Before I became a mom, I used to think that as God blessed us with children, we would teach them things. I have since learned that the Lord more often than not, uses our children to teach us. There is nothing more refining than being a parent, and nothing makes my shortcomings more glaringly obvious than teaching and training up children.

As parents--and especially as home educators--we need to be constantly learning.

  • What plans do you have for reading this year? Do you have a plan for Bible reading? What about other worthy books? In 2010, I plan to read/finish reading:

  1. Family Driven Faith by Dr. Voddie Baucham, Jr.
  2. When You Rise Up: A Covenantal Approach to Homeschooling by R.C. Sproul
  3. Passionate Housewives Desperate for God by Jennie Chancey and Stacey McDonald
  4. Essential Truths of the Christian Faith by R.C. Sproul
  5. Training Hearts, Teaching Minds by Starr Meade
  6. Feminine Appeal by Carolyn Mahaney

  • For auditory learners, what do you plan to listen to? My MP3 player has become my new best friend in 2009. A few resources that I access frequently are:

  1. -- I download and listen to sermons from pastors all over the country from this website--all for free
  2. -- This is Vision Forum's download site for audio and visual media. If you are interested in their materials, this is less expensive than buying the CDs and DVDs from their website. Additionally, they give away two free MP3 downloads daily to everyone who has an account with them. An excellent resource!
  3. -- A great place to find Christian ebooks and other audio materials. They give away a free ebook each month, so be sure to sign up for their newsletter.
  4. -- The National Center for Family Integrated Churches has an extensive download library of free audio and visual materials of interest to Christian home educating families.
Hoping that your new year is filled with God's richest blessings!!

Wednesday, December 16, 2009

What Do You Mean, "Unsocialized?"

Earlier this week, Mr. J. Michael Smith, president of the Homeschool Legal Defense Association (HSLDA), wrote a Washington Times Op-Ed about the "socialization" of home educated students. I encourage you to take a couple of minutes to read his piece yourself:

In the article, Mr. Smith cites recently concluded, long-term research, that proves what homeschooling parents have long known to be true:

Home educated children grow up to be well adjusted, economically productive, community minded, responsible adults.

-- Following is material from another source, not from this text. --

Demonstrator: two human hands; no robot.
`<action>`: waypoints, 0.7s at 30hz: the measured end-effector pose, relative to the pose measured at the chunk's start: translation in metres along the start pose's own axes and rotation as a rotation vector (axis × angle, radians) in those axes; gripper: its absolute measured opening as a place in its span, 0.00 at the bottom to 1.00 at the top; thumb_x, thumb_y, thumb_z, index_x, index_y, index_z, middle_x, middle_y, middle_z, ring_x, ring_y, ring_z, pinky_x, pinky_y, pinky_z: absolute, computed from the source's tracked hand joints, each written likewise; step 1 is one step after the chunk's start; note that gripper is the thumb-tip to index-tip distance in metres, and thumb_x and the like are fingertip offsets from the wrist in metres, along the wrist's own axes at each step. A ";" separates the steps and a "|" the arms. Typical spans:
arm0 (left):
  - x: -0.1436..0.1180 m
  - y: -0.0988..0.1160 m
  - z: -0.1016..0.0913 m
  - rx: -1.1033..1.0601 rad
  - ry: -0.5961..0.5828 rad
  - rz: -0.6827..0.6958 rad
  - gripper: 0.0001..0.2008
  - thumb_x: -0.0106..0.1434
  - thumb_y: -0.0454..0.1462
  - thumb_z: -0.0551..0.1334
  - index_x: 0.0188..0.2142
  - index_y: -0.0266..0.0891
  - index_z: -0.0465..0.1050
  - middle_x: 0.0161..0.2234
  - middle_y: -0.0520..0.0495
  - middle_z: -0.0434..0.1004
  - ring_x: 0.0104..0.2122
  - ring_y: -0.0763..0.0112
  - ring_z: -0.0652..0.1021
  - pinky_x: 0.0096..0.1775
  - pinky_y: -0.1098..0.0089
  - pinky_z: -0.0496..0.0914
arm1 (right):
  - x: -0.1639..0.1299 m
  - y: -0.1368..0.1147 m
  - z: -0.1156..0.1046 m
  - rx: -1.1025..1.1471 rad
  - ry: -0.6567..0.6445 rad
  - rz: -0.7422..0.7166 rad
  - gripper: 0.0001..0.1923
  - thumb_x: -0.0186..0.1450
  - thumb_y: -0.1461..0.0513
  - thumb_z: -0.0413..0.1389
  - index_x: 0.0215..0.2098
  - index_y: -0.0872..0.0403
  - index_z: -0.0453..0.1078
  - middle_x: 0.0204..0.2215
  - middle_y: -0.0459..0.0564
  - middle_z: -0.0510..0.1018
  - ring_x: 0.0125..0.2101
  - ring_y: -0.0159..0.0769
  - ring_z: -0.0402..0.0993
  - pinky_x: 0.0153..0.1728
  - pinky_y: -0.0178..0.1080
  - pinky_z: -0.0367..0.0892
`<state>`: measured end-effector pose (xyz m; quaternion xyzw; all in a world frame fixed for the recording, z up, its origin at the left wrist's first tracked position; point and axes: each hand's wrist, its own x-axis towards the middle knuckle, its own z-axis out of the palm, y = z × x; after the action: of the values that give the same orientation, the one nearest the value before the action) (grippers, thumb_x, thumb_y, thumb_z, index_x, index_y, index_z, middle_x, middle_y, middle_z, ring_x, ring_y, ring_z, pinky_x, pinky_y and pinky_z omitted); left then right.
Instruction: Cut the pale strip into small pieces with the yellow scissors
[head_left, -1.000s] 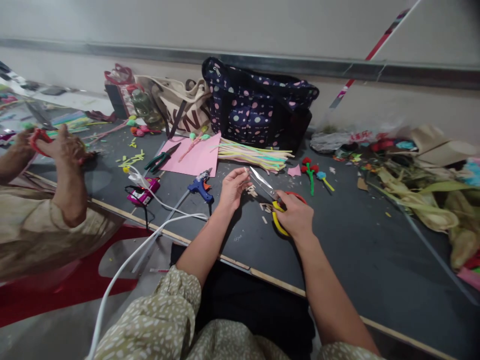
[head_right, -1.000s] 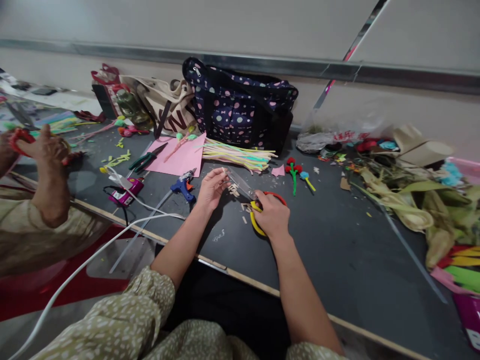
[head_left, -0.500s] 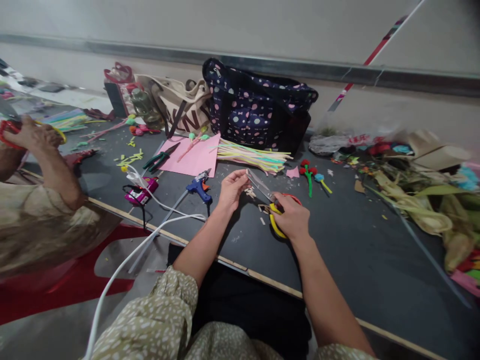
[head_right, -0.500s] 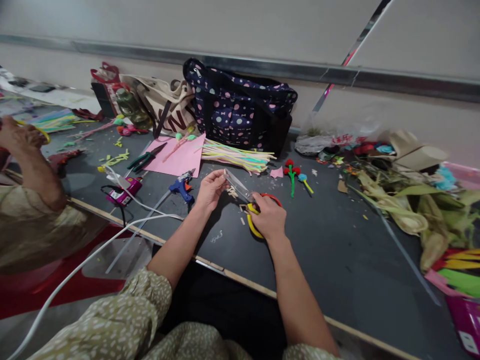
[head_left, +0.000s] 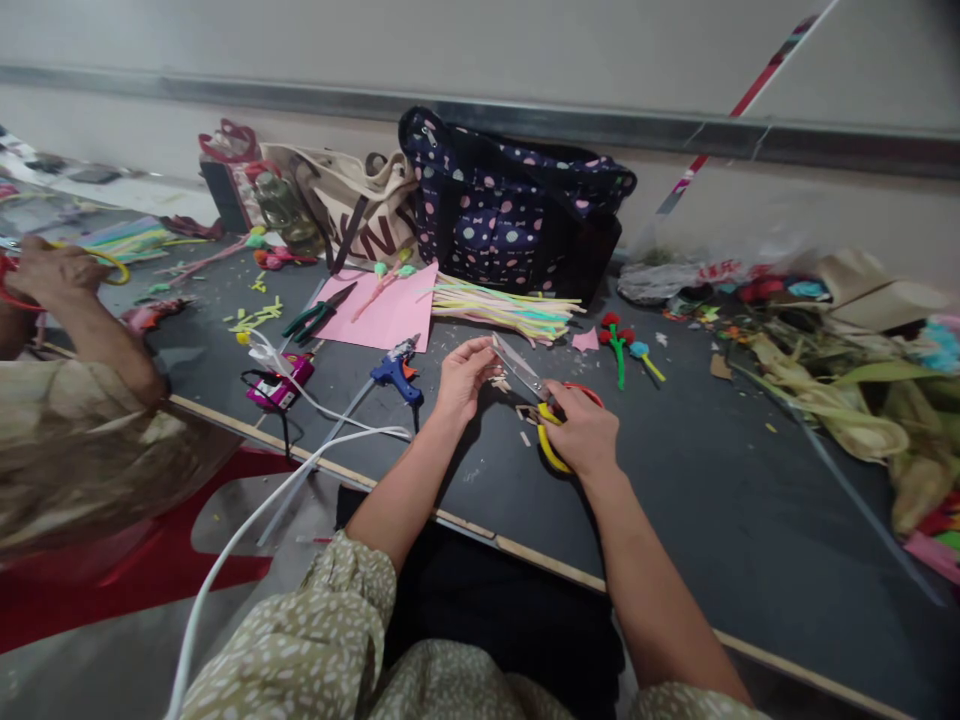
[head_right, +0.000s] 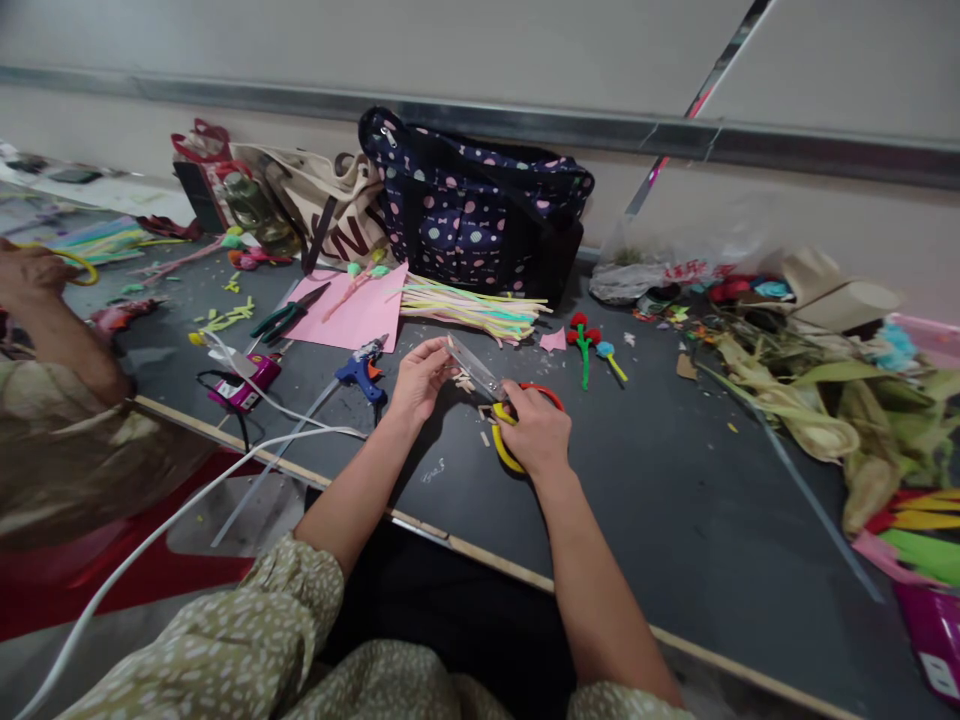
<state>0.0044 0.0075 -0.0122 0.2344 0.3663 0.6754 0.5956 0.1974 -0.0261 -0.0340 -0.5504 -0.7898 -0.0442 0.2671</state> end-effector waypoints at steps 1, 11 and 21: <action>0.000 0.000 0.000 0.002 0.006 0.005 0.17 0.42 0.38 0.75 0.32 0.36 0.78 0.28 0.51 0.78 0.25 0.76 0.76 0.31 0.72 0.71 | 0.000 0.000 0.000 -0.008 0.006 0.001 0.18 0.61 0.59 0.55 0.49 0.48 0.73 0.33 0.44 0.79 0.33 0.31 0.72 0.28 0.34 0.55; -0.001 -0.004 0.003 -0.019 0.047 0.032 0.17 0.41 0.37 0.75 0.33 0.37 0.80 0.28 0.51 0.79 0.25 0.78 0.76 0.32 0.74 0.71 | 0.000 -0.004 0.003 -0.077 0.045 0.002 0.17 0.63 0.60 0.53 0.49 0.48 0.73 0.32 0.44 0.79 0.30 0.30 0.69 0.27 0.35 0.51; -0.002 -0.006 0.004 -0.032 0.069 0.051 0.15 0.42 0.37 0.75 0.32 0.37 0.79 0.30 0.51 0.80 0.25 0.79 0.76 0.34 0.74 0.71 | -0.003 -0.006 0.005 -0.104 0.042 -0.007 0.18 0.64 0.60 0.51 0.50 0.49 0.73 0.32 0.46 0.79 0.29 0.30 0.68 0.27 0.35 0.50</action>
<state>0.0118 0.0067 -0.0137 0.2107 0.3698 0.7038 0.5688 0.1912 -0.0285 -0.0384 -0.5598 -0.7825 -0.0974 0.2545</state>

The study measured issues such as gainful employment, satisfaction with having been homeschooled, participating in community activities, and voting.

While these findings are important, and I appreciate Mr. Smith's article, I don't think it is going to silence the critics who are screaming,

"But what about socialization?!"

This is because, when the critics play the "socialization" card, they are not talking about well adjusted, economically productive, community minded, responsible adults.

Not at all!

What they really mean when they question the "socialization" of homeschooled children, is that they don't have the opportunity to have their attitudes and behavior affected by the "herd mentality" of their peers.

In other words, they don't act like kids their own age.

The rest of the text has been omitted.